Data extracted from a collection
━━━

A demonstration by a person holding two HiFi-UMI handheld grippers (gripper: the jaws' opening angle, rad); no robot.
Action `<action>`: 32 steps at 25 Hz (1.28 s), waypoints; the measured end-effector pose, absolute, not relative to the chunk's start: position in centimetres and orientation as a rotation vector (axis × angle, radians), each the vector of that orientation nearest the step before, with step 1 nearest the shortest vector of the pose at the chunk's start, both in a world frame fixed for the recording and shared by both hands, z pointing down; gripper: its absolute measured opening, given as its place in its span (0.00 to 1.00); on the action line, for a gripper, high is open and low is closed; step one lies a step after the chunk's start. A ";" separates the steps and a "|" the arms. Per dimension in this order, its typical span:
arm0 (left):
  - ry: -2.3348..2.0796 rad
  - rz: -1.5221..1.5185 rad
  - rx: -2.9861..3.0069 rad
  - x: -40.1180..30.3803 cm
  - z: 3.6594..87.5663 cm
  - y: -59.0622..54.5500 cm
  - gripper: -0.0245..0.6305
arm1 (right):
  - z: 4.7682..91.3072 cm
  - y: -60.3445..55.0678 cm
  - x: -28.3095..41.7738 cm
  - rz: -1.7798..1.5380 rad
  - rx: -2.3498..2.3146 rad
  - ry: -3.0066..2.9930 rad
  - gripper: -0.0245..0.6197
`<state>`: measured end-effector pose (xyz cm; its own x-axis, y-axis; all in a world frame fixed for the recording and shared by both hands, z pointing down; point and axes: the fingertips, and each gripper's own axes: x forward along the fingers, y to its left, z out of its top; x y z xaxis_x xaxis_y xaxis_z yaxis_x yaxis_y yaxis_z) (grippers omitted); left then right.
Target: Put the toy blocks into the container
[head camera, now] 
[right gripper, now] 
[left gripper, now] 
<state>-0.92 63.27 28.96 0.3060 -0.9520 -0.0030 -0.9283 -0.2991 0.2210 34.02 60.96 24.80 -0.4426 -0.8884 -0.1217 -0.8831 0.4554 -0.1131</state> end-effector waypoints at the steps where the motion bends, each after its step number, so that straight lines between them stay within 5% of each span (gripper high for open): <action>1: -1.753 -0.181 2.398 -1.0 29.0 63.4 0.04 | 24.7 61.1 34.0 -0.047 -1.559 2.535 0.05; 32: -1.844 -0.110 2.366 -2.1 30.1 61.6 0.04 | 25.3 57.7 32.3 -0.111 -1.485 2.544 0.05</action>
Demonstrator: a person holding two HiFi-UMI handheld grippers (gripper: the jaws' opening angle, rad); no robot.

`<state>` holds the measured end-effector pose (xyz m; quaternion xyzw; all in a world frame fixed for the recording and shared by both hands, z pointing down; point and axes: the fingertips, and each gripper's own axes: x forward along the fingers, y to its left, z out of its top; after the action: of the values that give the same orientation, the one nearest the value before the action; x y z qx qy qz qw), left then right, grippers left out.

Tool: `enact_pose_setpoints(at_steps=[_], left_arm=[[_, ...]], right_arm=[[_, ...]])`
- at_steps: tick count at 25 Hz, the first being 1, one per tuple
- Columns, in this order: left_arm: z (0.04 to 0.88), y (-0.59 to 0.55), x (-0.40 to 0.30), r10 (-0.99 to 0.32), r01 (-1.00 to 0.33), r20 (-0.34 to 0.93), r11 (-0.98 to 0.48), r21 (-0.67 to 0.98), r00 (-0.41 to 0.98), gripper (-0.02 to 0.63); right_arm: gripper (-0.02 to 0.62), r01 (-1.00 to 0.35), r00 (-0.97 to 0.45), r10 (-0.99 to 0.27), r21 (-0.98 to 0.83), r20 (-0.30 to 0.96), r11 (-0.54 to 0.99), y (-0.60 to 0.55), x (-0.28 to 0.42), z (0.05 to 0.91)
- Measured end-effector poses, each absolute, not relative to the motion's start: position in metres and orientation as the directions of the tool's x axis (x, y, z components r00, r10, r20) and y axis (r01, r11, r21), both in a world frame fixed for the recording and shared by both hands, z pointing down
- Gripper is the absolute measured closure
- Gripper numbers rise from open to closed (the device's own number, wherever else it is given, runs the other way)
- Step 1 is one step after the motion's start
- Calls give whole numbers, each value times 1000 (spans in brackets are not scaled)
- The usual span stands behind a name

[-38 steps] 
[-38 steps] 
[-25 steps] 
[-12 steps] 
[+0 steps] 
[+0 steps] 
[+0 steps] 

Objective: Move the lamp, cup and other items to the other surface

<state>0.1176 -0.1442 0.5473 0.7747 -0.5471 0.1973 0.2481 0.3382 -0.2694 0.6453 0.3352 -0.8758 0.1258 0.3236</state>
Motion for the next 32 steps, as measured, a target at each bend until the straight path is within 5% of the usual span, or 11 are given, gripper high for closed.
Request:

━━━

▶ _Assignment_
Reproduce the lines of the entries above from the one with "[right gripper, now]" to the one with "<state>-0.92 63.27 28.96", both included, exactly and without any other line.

▶ _Task response_
[right gripper, now] 
[left gripper, now] 
<state>-0.92 63.27 28.96 0.3060 -0.9520 -0.0030 -0.9283 -0.2991 0.2210 34.02 60.96 24.80 -0.4426 -0.8884 -0.1217 -0.8831 0.4554 -0.1131</state> end-effector waypoints at the steps where the motion bends, each after its step number, so that straight lines between them stay within 5% of each span (gripper high for open): <action>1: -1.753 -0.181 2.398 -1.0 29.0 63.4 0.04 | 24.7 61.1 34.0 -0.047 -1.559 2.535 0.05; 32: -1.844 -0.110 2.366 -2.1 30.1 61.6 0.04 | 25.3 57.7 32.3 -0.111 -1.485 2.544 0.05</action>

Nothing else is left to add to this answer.